Friday, Jul. 12, 2002 - 5:12 p.m.

I hate this I hate this, I hate this!!!! No one else is allowed to die... ever. I just got a call from my mother. My grandfather died. The one who was married to grammy. I son't even know what to think right now. My aunt cam in and found him lie ing on the floor dead. they think it was a heart attack. That's it, he's gone. he died alone. No one got to say good bye.

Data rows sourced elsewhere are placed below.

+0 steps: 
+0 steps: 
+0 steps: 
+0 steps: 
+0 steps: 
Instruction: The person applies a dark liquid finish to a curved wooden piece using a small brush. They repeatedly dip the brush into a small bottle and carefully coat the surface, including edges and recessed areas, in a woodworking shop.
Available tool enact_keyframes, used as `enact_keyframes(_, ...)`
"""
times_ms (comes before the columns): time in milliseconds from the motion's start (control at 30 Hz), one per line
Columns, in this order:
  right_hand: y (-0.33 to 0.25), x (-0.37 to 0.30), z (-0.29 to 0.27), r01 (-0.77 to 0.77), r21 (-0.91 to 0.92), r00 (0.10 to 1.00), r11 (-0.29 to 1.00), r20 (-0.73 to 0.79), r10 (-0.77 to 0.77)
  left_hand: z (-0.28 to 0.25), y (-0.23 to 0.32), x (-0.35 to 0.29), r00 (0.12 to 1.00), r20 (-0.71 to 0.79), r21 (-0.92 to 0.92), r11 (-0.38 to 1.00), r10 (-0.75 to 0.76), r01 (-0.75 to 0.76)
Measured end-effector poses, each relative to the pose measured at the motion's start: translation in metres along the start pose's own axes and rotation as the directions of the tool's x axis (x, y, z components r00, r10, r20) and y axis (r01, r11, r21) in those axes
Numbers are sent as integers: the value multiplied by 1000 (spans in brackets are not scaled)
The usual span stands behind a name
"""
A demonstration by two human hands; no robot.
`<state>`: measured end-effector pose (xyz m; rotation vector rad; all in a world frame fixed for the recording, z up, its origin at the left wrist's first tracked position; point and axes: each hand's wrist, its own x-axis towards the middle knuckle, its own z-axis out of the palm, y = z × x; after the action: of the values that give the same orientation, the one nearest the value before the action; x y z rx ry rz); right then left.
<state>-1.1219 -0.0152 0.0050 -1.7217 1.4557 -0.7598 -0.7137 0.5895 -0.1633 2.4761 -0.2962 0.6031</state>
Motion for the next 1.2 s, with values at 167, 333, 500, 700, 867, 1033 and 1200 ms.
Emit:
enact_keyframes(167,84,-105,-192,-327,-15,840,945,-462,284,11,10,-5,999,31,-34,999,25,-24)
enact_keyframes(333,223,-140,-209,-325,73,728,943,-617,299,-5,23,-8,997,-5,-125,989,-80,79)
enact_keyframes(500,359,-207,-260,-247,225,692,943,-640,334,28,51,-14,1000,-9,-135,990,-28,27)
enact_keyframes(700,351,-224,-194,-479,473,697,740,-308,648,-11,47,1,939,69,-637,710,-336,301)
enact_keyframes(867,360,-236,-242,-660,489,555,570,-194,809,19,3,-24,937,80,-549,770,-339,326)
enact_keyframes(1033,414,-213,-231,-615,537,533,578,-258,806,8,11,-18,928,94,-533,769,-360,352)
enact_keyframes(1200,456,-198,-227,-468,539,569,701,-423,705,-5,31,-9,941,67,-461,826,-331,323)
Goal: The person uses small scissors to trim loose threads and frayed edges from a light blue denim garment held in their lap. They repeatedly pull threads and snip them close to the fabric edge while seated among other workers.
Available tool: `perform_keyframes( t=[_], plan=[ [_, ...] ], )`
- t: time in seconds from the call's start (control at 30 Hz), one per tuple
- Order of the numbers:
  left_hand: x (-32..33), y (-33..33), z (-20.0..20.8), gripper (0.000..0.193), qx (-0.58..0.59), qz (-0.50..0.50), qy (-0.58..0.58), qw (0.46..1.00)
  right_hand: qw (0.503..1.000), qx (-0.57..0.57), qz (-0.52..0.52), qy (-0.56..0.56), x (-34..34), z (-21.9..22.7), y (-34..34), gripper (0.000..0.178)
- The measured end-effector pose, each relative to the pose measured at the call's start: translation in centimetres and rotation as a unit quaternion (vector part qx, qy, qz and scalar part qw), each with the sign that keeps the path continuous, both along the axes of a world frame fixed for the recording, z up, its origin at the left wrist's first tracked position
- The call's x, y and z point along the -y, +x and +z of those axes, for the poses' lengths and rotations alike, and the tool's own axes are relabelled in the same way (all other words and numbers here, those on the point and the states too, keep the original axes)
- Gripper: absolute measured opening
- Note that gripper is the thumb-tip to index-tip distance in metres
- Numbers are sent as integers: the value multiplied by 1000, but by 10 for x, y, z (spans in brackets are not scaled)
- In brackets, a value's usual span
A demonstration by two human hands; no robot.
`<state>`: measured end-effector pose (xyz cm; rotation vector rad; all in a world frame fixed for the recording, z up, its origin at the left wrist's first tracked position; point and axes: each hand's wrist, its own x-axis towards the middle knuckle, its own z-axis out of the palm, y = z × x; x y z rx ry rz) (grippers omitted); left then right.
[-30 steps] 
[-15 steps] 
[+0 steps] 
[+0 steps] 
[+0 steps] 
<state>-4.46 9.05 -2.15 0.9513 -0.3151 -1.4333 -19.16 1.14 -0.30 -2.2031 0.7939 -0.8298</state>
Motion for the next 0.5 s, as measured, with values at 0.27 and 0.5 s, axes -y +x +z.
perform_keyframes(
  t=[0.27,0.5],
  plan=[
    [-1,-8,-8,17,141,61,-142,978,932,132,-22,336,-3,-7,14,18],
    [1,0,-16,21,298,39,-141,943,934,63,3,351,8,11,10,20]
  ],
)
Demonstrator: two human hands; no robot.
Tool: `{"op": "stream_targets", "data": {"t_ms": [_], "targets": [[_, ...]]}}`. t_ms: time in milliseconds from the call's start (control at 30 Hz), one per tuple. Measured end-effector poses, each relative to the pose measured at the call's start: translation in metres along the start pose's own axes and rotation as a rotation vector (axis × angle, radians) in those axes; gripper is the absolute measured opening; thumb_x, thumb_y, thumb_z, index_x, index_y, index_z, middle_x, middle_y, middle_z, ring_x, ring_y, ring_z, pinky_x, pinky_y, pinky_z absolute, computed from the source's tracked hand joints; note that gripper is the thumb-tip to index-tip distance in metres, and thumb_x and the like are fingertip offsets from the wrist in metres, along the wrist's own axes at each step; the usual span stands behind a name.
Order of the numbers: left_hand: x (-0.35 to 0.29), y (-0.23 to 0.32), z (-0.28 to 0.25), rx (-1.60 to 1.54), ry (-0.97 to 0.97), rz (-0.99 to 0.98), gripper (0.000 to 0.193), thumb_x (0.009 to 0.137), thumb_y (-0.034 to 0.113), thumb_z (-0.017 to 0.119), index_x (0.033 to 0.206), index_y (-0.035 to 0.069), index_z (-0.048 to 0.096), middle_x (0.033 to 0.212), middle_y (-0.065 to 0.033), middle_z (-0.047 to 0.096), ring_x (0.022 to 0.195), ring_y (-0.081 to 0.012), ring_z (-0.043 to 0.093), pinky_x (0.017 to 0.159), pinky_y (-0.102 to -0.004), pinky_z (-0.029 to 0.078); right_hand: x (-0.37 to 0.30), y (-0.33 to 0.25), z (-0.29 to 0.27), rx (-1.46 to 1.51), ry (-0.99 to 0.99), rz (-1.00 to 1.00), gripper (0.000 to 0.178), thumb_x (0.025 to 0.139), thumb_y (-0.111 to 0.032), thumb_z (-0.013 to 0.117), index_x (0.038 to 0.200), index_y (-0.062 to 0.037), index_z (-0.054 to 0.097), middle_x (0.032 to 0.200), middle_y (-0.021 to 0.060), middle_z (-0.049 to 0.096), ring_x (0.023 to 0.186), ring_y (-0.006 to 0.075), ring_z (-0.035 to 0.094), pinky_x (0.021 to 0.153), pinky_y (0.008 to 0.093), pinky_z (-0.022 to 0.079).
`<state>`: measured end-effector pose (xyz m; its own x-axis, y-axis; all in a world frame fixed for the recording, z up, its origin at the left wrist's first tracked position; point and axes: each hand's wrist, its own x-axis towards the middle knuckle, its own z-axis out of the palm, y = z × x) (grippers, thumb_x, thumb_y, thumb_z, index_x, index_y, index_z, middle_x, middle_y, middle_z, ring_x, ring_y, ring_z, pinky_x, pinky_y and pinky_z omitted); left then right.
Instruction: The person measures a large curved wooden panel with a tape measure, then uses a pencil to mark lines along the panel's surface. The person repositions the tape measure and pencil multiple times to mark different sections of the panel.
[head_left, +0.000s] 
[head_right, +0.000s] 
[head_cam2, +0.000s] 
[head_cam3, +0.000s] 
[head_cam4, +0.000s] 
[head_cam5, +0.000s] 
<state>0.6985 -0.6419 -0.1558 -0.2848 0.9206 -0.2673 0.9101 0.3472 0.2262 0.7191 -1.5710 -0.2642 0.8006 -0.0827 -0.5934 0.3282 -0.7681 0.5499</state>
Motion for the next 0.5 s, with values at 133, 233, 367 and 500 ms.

I can't express to you how much I loved this man. He was a WWII vet. He was a good man. HE was one of those old men who walked up to randome people and started conversations, without being creepy. He loved my grandmother so much. The last time I talked to him he was saying that he was thinking about getting out more, going to places like he used to. My grandmothers death killed part of him, but... I don't even know I have all these half formed thoughts raging through my head. I want to be pissed at someone, but who? I want to curl up in a blall and cry. I want him to not be dead, I and to hug him, and tell him I love him. I want to hear him say that he loves me. You know, for the longest time, he was the only person I believed when he told me that. He's still the only person who's never said it like they didn't mean it. and he's gone. just like that.

My mom was saying stuff like, well he's with grammy now and happy. and part of me really wants that to be true. another part of me thinks that if it were true I wouldn't be this up set, and another part of me thinks that it all just happened too soon, and that's why. I don't know. There's absolutely nothing I can do about any of this.